#### EXERCISE REQUIREMENTS
Nothing other than the lines from the one containing "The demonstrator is" through the close of the entries below should be printed, each exactly.

(Dataset records)
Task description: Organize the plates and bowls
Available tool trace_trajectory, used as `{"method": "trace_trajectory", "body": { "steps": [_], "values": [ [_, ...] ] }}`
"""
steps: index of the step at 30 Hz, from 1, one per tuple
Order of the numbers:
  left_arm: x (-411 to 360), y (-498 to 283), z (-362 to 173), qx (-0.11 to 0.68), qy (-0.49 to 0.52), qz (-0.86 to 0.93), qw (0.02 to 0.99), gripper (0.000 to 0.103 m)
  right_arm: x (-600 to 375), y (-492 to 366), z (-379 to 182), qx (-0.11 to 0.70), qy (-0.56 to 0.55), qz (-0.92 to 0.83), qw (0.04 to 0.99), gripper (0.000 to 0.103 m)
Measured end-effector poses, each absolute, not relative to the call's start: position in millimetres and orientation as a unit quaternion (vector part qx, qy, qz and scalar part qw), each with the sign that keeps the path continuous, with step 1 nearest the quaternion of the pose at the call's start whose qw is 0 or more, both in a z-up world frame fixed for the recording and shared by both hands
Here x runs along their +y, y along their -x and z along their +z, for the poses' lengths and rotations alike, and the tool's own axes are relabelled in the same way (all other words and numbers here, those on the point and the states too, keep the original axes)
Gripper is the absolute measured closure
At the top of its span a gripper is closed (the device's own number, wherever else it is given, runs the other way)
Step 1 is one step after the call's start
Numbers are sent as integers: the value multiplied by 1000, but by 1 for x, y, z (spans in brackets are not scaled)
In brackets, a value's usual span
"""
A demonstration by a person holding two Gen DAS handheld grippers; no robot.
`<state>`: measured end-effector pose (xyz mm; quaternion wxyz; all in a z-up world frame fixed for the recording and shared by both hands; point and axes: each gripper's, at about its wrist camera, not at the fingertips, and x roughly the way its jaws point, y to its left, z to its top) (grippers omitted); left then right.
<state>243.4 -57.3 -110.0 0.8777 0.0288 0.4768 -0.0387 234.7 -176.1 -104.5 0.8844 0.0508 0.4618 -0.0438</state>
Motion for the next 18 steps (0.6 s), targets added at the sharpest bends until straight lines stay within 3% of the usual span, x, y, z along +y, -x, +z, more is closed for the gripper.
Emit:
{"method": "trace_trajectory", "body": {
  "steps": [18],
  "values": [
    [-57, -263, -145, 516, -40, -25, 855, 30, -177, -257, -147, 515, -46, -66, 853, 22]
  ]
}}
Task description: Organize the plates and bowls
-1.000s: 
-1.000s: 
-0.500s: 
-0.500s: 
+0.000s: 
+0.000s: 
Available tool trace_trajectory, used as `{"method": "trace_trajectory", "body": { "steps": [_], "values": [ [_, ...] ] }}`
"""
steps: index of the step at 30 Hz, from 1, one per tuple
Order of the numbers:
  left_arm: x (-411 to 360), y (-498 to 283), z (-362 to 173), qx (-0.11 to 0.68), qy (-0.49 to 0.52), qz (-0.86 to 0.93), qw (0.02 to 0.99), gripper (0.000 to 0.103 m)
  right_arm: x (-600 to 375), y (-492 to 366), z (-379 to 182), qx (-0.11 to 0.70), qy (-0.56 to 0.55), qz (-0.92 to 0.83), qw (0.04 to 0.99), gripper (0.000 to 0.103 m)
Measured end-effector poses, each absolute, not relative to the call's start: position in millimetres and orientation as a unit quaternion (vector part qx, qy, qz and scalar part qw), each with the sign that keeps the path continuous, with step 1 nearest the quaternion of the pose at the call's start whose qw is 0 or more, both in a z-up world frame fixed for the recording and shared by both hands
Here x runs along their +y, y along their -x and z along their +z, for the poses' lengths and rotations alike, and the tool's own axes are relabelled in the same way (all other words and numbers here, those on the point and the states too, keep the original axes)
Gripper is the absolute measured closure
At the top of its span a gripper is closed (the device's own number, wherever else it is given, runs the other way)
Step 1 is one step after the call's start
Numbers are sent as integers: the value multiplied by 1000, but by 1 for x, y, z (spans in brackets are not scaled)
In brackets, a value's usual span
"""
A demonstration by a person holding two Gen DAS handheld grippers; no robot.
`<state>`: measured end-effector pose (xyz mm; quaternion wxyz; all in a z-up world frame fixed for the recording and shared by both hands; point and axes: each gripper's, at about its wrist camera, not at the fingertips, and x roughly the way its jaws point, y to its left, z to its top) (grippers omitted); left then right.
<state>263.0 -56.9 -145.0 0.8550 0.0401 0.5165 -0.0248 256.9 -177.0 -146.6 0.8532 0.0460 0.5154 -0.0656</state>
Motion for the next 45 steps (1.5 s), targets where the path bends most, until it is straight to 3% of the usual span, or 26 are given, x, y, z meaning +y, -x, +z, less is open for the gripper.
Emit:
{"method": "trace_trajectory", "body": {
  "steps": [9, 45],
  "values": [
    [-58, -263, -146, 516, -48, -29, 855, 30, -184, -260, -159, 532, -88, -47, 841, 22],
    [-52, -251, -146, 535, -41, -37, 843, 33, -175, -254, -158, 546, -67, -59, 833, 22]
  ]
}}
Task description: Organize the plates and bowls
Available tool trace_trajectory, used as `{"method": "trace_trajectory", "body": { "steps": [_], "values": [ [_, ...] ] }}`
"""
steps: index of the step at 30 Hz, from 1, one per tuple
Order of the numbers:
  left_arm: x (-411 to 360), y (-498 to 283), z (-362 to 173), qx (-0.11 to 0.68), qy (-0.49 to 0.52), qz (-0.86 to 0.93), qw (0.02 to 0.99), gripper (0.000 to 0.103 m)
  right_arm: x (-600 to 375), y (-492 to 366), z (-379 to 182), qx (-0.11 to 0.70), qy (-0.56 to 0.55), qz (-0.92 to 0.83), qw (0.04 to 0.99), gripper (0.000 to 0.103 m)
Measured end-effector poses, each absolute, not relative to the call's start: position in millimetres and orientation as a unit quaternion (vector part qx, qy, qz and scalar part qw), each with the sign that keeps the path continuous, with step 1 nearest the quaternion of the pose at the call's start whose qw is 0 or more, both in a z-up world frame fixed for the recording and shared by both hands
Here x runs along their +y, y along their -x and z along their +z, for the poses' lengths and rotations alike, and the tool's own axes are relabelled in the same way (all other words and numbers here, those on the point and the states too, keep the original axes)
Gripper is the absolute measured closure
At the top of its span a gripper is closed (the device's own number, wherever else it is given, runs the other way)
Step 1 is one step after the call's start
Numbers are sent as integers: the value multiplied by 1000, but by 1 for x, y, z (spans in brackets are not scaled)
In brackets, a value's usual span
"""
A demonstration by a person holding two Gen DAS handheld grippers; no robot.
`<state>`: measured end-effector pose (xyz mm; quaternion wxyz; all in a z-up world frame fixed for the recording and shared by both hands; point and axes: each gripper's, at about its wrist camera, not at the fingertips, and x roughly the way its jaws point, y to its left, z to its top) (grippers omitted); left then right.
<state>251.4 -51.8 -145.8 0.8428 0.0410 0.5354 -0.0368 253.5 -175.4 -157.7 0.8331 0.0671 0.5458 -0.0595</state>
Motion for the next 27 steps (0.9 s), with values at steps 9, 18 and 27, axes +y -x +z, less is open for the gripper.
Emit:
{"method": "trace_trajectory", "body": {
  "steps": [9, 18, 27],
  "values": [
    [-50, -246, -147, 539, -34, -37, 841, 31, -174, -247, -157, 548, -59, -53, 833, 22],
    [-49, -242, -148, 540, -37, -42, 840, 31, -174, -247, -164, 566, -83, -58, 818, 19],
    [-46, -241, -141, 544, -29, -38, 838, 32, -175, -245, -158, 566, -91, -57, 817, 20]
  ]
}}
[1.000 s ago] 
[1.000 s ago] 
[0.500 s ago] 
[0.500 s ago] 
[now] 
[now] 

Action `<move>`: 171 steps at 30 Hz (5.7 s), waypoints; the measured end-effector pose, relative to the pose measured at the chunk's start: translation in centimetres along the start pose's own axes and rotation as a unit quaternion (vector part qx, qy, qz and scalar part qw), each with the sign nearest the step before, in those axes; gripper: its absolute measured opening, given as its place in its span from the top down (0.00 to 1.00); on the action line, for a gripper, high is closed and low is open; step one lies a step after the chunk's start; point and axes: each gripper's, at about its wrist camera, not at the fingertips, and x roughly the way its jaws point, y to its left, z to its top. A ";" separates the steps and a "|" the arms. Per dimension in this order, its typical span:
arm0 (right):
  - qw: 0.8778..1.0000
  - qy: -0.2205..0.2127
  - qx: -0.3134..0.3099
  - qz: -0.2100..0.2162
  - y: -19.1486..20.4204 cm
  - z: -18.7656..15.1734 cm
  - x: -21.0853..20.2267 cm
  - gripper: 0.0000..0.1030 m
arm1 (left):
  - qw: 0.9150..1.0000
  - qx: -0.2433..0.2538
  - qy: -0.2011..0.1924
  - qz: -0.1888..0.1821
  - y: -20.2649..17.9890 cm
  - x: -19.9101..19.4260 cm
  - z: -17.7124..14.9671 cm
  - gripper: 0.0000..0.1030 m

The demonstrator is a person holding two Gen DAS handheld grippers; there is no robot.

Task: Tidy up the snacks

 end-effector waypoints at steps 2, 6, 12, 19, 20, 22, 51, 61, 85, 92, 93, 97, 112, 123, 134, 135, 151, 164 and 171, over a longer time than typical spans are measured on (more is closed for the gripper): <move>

#### RESPONSE AREA
The demonstrator is a person holding two Gen DAS handheld grippers; there is no robot.

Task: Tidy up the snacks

 end-effector waypoints at steps 2, 6, 12, 19, 20, 22, 51, 61, 85, 92, 93, 97, 112, 123, 134, 135, 151, 164 and 171, over a longer time than typical spans are measured on (more is closed for the gripper): <move>

Nothing else belongs in this answer.